The Consumer Financial Protection Bureau (CFPB) did not fully assess and authorize all of its cloud systems and did not effectively communicate with the FedRAMP program management office, leaving its cloud security at risk, according to an inspector general report published July 17.
The report found that one of the agency’s cloud systems supporting call center operations was not properly assessed and did not receive an authorization to operate (ATO) before the agency began use. The system was deployed “because of an overreliance on vendor-provided security information and operational priorities,” the report noted.
The inspector general recommended that the agency ensure that all analysis and authorization activities are completed before putting a system into production, and that agency-specific authorizations continue to be used. The bureau concurred with that recommendation. CFPB is currently analyzing the system and plans to grant an ATO.
The inspector general also found that CFPB did not effectively communicate with the FedRAMP program management office, leading to an incomplete inventory of the agency’s FedRAMP systems. The confusion also led to a lack of timely access to security incident information or continuous monitoring reports.

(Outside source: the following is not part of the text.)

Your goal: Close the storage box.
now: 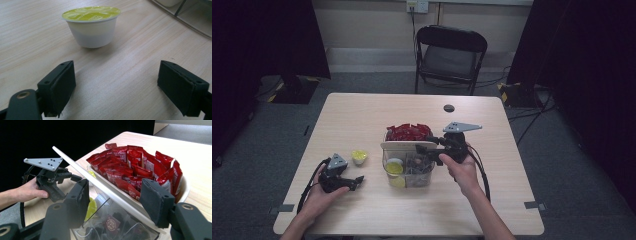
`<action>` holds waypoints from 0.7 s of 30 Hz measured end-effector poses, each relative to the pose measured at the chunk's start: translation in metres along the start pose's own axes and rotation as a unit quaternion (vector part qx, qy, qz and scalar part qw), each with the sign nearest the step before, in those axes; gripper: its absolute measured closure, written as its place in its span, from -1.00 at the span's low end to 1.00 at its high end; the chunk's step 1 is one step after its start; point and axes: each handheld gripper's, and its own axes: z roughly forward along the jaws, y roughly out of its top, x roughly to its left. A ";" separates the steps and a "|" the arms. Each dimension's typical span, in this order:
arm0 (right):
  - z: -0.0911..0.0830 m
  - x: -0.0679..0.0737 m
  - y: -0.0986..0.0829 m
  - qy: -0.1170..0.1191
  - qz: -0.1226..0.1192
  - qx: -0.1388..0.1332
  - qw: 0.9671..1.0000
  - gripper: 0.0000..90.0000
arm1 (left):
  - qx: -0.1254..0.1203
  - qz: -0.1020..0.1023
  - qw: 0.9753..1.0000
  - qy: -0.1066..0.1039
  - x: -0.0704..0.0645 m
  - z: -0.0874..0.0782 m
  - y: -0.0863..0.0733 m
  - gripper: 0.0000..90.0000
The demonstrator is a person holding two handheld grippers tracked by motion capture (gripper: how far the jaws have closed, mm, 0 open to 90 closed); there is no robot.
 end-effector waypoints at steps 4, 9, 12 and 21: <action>-0.001 0.001 -0.002 0.004 -0.001 0.000 1.000 -0.12 | 0.000 0.000 1.000 0.000 0.000 0.000 0.000 -0.68; -0.003 0.004 -0.004 0.002 -0.008 0.007 1.000 -0.15 | 0.000 0.000 1.000 0.000 0.000 0.000 0.000 -0.68; -0.007 0.006 -0.006 0.001 -0.007 0.005 1.000 -0.16 | 0.000 0.001 1.000 0.000 0.000 0.000 0.000 -0.68; -0.016 0.010 -0.011 -0.004 -0.011 0.001 1.000 -0.22 | 0.000 0.001 1.000 0.000 0.000 0.000 0.000 -0.68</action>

“These issues, along with other potential deviations from Bureau security practices, could have been flagged through better oversight by the Bureau and effective information sharing with the [program management office] or the [cloud service provider], as appropriate,” the report states.
The inspector general recommended that CFPB ensure that continuous monitoring information is reviewed in a timely manner for all systems, and that the bureau perform a risk assessment for any identified gaps. CFPB’s CIO agreed, and noted that the bureau has deployed a tool to provide management visibility, and has implemented processes to update the program management office in a timely manner.